バレリーナの康村和恵さんが、北野武の「誰でもピカソ」に出演しました。この日は、「美の秘訣とは、今舞台で輝く女神達」という副題で、ミュージカル女優のシルビア・グラブさんとの共演でした。バレエとミュージカルという分野の違う実力派二人のコラボレーションが見られるのもテレビならではでしょう。 
冒頭は、「ドン・キホーテのヴァリエーション」。満面の笑顔で踊りはいとも軽やか。でも踊り終わった時、司会の武が「しんどいでしょう」と尋ねると、息を切らして「ハードです」と思わず本音がでました。
「落選娘が世界へ」という副題が付いているように、康村和恵さんのプリマへの道は、決して平坦ではなかったようです。子供の頃は「上がり症」でレッスンではうまくできてもコンクールの本番はいつも失敗。その後一大決心をして、15歳でボリショイバレエ学校に留学、19995年、スイス・ローザンヌ国際バレエコンクール・スカラシップ賞受賞、そして96年、ドレスデンバレエ団入団。たまたま、怪我をしたプリマの代役として主役を踊ったのがきっかけで、2001年、同バレエ団でファースト・ソリストに昇格。そして、2003年、熊川哲也の主催するK-BALLETへ。
この番組では、先の「ドンキホーテのソロ」と、シルビア・グラブさんとの共演で「蘇州夜曲」を踊りましたが、体がとてもやわらかく、しなやかでした。小柄にもかかわらず、手足が長く、体のバランスがとれているから、背が高く見えるのでしょう。

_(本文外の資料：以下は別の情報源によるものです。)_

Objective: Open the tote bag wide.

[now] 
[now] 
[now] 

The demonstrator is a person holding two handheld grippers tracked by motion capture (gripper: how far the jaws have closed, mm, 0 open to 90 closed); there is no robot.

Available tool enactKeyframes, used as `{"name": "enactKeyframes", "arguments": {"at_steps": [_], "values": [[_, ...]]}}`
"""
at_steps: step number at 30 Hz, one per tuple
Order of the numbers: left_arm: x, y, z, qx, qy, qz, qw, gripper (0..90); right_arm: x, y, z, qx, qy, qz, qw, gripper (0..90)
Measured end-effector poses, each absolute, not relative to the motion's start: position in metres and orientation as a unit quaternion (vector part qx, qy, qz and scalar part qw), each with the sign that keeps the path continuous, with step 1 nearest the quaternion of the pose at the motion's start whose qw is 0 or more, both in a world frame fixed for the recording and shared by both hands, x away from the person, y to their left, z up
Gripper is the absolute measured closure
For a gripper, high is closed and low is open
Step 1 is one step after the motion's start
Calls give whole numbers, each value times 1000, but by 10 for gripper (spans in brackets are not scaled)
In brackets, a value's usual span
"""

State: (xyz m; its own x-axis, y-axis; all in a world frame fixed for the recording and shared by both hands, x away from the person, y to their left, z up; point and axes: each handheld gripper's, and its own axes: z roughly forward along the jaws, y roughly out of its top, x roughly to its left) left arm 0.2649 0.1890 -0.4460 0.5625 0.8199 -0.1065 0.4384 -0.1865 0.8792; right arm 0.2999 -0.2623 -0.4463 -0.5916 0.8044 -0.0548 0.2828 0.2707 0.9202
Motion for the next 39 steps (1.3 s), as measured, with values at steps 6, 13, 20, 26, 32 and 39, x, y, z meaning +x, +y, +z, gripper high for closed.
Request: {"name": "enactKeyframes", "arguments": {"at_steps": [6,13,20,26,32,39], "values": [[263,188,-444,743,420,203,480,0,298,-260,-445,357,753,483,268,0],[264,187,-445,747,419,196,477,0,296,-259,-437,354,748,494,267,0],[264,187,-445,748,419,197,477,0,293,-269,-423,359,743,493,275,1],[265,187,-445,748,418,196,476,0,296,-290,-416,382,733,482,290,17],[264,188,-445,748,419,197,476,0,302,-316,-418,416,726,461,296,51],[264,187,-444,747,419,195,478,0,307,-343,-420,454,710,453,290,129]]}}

終盤近くの「蘇州夜曲」は、シルビアさんが蘇州夜曲を歌って、それに合わせて、熊川哲也振付で康村さんが踊るというもの。黄色いチャイナ服姿で歌うシルビアさんに、グレーの中国服のような衣装で踊る康村さん、二人の歌と踊りがとてもよく調和がとれて見事でした。曲の最後で、康村さんが、近づいてきて、頭をかしげて、シルビアさんの肩にもたれて・・・、その可愛らしいこと。歌う者と踊る者が、ここで一体化しするという、おもしろい振り付けだと思いました。ただ、コンテンポラリーではなく、クラシックに近い振付なので、トゥシューズでなかったのは残念。トゥで踊ったら、一層、康村さんさんの、繊細さ、可愛らしさが際立ったに違いありません。
子供の頃、上がり症で失敗したという彼女、今でも緊張すると言っていましたが、舞台で緊張するからこそ、新鮮さが持続できるのでしょう。くるぶしを骨折しても最後まで踊り続けたという強い精神力の持ち主、一層の活躍が楽しみです。